Se não bastasse isso, Fux prega que “não vai tolerar ataques à Lava-a-Jato”, como se esta “grife” sórdida que se vende como combate à corrupção já não houvesse confessado de forma suficiente seus desvios e pecados que levaram a soberania do Brasil à banca rota. Agindo desta forma, Fux atinge diretamente colegas seus de tribunal que sabidamente posicionam-se há muito tempo contra os abusos de Sergio Moro, Dallagnol e outros, sobre quem a cada dia pairam seríssimos questionamentos sobre sua conduta ética, legal, e sobre a constitucionalidade de seus atos. É sabido que muitas vezes o STF dividiu-se em 6 a 5 sobre questões envolvendo direta e indiretamente os feitos da Lava-a-Jato. Com todo esse voluntarismo, Fux joga gasolina na fogueira que ainda está longe de esgotar seu combustível natural. Este comportamento de “juiz de condenação”, como bem descreveu Reinaldo Azevedo apenas consolida a visão da Lava-a-Jato como uma das mais distorcidas iniciativas jurídicas de nossa história. Novamente, recorrendo à sua origem judaica que com ele compartilho, para a minha vergonha no caso específico, comporta-se Fux de forma alheia à tradição ética talmúdica que serve a tantos grandes juristas como fonte de formação, informação e debate, mas acima de tudo, como fonte de parâmetros éticos para que os julgamentos sejam corretos, isentos, e baseados em princípios humanísticos.

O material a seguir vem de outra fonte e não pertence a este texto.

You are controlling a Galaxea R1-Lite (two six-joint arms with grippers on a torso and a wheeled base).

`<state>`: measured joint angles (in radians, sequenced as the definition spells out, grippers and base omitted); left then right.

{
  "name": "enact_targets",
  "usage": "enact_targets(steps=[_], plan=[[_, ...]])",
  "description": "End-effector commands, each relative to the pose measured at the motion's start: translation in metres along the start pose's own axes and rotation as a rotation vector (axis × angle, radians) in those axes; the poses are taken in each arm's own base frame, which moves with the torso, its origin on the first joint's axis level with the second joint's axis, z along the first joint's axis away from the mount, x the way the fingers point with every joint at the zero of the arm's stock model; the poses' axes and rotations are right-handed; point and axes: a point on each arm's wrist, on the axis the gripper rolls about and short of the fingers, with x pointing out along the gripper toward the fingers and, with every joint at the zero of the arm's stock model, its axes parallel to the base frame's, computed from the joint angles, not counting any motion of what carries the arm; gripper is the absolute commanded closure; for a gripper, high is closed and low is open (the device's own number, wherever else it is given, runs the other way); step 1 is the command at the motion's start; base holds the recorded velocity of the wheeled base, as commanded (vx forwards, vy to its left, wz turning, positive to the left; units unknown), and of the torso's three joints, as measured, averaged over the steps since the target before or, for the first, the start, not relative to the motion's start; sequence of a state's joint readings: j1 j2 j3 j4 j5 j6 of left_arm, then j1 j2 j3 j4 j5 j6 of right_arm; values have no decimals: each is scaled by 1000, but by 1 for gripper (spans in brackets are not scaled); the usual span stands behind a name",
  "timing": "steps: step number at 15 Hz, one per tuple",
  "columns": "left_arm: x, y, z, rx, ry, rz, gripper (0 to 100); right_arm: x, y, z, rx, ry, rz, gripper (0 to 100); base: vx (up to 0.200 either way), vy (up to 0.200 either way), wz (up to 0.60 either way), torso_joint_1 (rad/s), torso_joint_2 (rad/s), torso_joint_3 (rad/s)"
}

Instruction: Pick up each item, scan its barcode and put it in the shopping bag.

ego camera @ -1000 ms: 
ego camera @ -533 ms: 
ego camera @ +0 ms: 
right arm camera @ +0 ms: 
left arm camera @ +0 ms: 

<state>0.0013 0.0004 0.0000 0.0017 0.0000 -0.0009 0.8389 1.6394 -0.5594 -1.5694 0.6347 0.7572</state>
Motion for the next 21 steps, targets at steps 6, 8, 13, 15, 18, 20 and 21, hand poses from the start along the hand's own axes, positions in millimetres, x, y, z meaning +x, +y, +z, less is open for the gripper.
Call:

Em certa medida, o Fux revelado na famosa entrevista não decepciona quase nunca, construindo assim pelo menos uma certa “segurança” que dá previsibilidade ao seu comportamento. Mas, infelizmente, seus comportamentos concernentes ao STF desde antes de sua indicação só fazem aumentar a percepção clara da tragédia que se constrói no STF desde a sua posse, e que só fará aumentar ao longo do tempo, até que alguma outra tragédia tire o “brilho” desta que é Fux, já que tudo indica que apenas um fim trágico pode interromper a trajetória deste ser tão detestável e envergonhante.